Troubleshooting the Developer Portal

This page describes how to troubleshoot common problems that can occur when using the Developer Portal. The steps outlined apply to IBM® API Connect version 5.0.8.4 and later; some of the troubleshooting commands might be missing from earlier releases. It is recommended that you regularly upgrade to the latest fix pack or interim fix.

Basic Checks

Many problems can be caused by incorrect configuration in the basic deployment settings; here are some basic checks that you should do:
  • On each Portal node, run the command status, and confirm that the following properties are correct:
    • APIC Hostname: must match the API Connect Management cluster address, as configured in the Cloud Manager user interface, and if the Developer Portal API's port has been changed in the Cloud Manager, then the same port must be specified here. This value is configured with the set_apim_host command.

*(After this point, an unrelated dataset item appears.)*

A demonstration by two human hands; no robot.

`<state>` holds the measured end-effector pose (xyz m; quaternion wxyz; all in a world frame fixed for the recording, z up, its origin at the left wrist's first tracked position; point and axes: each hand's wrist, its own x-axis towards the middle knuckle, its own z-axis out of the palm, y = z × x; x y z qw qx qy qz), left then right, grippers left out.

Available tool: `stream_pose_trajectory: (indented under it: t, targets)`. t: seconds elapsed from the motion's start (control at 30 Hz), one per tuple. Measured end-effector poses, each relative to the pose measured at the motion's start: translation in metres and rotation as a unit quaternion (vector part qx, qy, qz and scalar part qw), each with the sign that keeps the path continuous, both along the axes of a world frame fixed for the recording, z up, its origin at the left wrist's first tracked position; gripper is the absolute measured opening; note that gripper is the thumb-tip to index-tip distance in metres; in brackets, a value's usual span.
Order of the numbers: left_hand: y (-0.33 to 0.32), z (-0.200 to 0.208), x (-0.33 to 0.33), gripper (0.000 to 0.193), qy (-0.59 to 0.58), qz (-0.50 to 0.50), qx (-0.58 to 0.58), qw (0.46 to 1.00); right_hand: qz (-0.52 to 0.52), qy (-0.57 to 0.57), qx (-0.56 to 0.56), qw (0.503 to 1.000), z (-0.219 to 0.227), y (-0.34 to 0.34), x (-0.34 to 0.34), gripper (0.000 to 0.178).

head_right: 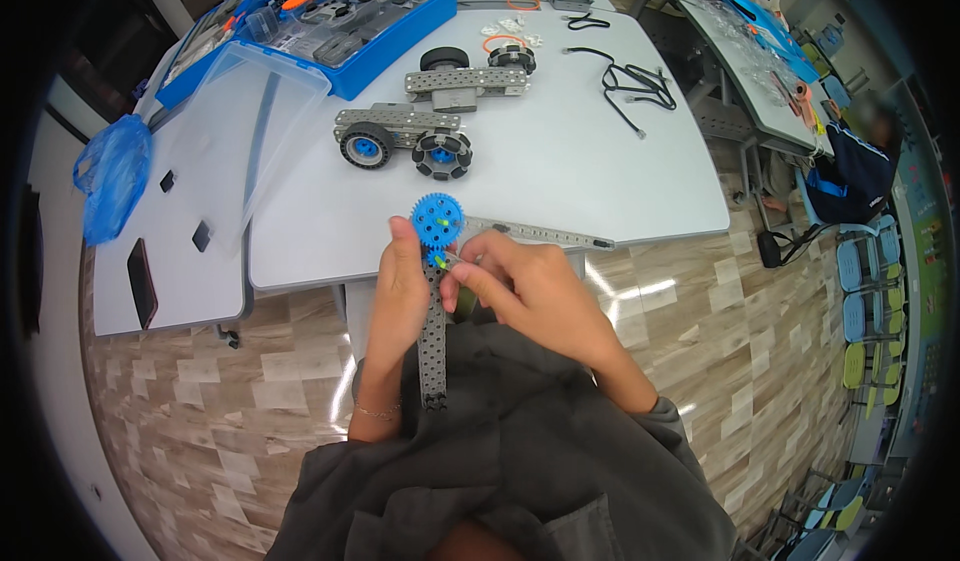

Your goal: The person assembles a small mechanical device using plastic beams, gears, wheels, and connectors. They attach a blue gear to a beam, connect wheels to a chassis, and repeatedly pick up, inspect, and reposition components on the table.

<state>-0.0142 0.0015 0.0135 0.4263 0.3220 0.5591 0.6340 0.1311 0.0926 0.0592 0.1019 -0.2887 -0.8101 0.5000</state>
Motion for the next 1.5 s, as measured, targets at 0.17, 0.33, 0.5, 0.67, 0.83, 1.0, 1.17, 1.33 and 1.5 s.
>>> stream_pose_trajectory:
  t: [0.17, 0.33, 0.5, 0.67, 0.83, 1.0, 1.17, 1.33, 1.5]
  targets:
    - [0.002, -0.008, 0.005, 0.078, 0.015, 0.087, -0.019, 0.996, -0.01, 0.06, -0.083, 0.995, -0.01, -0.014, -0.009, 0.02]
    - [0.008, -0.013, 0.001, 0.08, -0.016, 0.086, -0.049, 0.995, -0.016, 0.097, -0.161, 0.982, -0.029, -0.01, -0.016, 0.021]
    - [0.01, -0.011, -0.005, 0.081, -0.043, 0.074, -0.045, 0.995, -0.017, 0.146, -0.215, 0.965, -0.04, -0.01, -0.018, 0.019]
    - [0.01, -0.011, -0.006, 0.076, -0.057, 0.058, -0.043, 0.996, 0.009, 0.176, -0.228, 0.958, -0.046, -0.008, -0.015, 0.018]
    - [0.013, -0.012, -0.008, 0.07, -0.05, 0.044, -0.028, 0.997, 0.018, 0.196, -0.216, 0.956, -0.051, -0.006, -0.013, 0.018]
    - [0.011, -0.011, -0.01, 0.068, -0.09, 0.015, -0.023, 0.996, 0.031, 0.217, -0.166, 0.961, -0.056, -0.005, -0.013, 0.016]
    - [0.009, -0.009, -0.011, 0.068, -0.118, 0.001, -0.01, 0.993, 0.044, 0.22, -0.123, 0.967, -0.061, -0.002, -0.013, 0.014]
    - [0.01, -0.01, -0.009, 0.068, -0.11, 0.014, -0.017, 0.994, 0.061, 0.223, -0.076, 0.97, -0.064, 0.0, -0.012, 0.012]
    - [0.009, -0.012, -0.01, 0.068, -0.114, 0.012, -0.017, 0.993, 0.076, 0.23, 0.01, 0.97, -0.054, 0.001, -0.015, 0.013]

      For information on configuring the Management cluster in the Cloud Manager, see Configuring the Management service. For information on setting the Developer Portal API's port, see Specifying the cloud settings.

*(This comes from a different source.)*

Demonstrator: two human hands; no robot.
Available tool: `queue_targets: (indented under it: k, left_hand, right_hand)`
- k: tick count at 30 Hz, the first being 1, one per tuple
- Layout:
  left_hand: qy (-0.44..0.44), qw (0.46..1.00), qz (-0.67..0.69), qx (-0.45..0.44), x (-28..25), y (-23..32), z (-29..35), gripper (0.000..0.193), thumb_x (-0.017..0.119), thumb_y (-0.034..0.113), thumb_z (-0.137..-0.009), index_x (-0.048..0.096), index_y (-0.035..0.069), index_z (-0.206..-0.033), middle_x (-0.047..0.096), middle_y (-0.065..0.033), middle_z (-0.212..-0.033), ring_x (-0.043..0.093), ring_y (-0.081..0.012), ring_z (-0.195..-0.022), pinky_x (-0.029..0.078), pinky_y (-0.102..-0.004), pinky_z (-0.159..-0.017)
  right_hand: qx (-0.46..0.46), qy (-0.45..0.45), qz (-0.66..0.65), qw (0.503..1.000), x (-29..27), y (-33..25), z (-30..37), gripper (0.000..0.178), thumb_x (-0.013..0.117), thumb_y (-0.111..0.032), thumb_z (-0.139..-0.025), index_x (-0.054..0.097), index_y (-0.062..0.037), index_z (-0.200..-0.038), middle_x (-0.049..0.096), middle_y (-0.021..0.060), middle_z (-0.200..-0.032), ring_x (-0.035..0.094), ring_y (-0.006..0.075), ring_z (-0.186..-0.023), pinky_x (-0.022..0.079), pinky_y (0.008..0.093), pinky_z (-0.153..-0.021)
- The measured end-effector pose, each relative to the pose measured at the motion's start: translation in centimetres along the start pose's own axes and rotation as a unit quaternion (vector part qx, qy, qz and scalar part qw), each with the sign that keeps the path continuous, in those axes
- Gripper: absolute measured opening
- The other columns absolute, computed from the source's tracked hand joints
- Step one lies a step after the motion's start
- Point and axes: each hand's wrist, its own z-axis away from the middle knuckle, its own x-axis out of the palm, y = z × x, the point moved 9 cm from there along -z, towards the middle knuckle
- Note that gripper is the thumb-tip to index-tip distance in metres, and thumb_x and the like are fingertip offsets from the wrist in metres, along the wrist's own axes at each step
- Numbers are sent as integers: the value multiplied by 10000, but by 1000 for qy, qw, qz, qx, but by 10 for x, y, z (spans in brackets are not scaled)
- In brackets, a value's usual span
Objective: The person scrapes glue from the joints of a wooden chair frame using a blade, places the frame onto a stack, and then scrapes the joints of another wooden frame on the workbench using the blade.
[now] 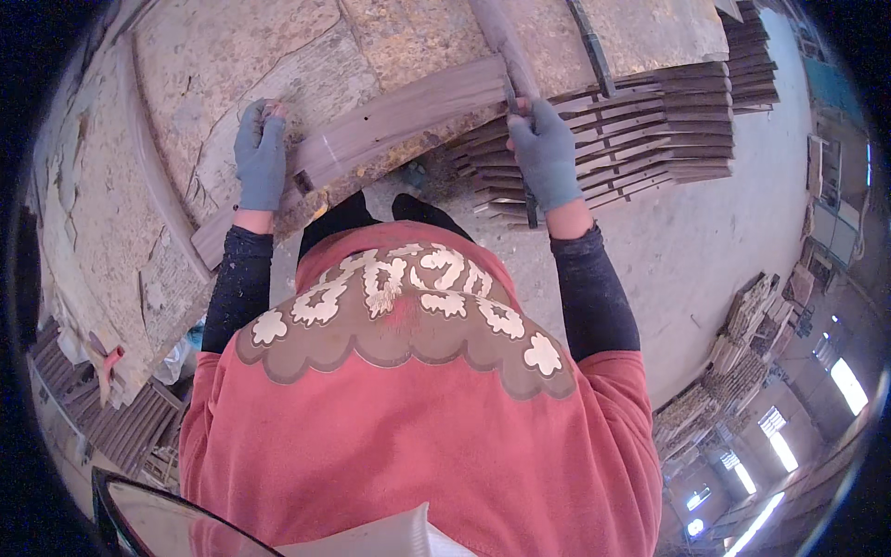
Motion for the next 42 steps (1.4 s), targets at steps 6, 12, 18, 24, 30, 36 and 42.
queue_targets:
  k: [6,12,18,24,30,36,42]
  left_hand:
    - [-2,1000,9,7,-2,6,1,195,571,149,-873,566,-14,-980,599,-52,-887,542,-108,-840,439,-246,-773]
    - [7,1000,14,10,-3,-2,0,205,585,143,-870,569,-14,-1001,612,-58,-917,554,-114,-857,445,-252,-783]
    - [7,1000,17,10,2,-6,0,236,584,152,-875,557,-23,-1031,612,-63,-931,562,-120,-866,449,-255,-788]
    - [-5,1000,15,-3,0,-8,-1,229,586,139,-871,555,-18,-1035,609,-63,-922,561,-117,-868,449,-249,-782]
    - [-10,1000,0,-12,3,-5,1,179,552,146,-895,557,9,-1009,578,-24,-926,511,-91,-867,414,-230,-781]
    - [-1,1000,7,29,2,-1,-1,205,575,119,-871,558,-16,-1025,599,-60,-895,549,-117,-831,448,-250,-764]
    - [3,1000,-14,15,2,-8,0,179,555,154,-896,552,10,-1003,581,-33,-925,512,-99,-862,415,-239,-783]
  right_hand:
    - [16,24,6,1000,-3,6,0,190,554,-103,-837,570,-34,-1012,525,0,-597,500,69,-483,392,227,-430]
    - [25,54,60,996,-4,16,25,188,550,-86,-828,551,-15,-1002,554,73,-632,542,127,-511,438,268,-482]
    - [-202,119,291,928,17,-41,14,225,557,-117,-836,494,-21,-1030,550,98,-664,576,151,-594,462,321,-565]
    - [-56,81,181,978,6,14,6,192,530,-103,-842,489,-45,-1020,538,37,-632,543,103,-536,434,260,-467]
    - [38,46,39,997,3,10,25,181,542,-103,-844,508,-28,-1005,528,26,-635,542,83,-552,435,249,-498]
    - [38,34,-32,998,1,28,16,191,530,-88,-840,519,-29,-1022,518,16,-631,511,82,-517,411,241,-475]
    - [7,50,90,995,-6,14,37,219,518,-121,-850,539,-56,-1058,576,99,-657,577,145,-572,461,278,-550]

    • APIC IP: the IP address of the host specified by APIC Hostname.
    • Devportal Hostname: the host name of this Portal server, it must be unique, and is set with the set_hostname or set_apim_host command.
    • Devportal IP: the IP address of the host specified by Devportal Hostname.
    • APIC Certificate Status: indicates whether the certificate that the Portal has for communicating with the Management server is valid. The commands download_apim_cert and set_apim_cert can be used to set this.
    If you identify any problems with these properties, rerun the following Portal configuration commands as necessary:
    • set_hostname
    • set_apim_host
    • download_apim_cert and set_apim_cert
  • Load balancers between the Management server cluster and the Portal cluster must not modify the traffic, and if the Management cluster address port was changed in the Cloud Manager, then the load balancer must use the same port to listen for traffic from the Portal nodes.

Sites are unavailable

If users are unable to access some or all Portal sites, then make the following checks:
  1. Can the site be accessed locally? You can confirm local access by running the check_site command (run list_sites first to get a list of sites); if the site returns status code 200, then there is likely to be a network issue between the user's browser and the Portal server. The log file /var/log/nginx/access.log logs all site access attempts, and if nothing is logged here when the user attempts to access the site then this is also evidence of a network problem between the browser and the Portal server. Check your network routing and load balancing configuration.
  2. Does the site URL that the user enters in their browser match the site URL returned from the list_sites command? These URLs must match.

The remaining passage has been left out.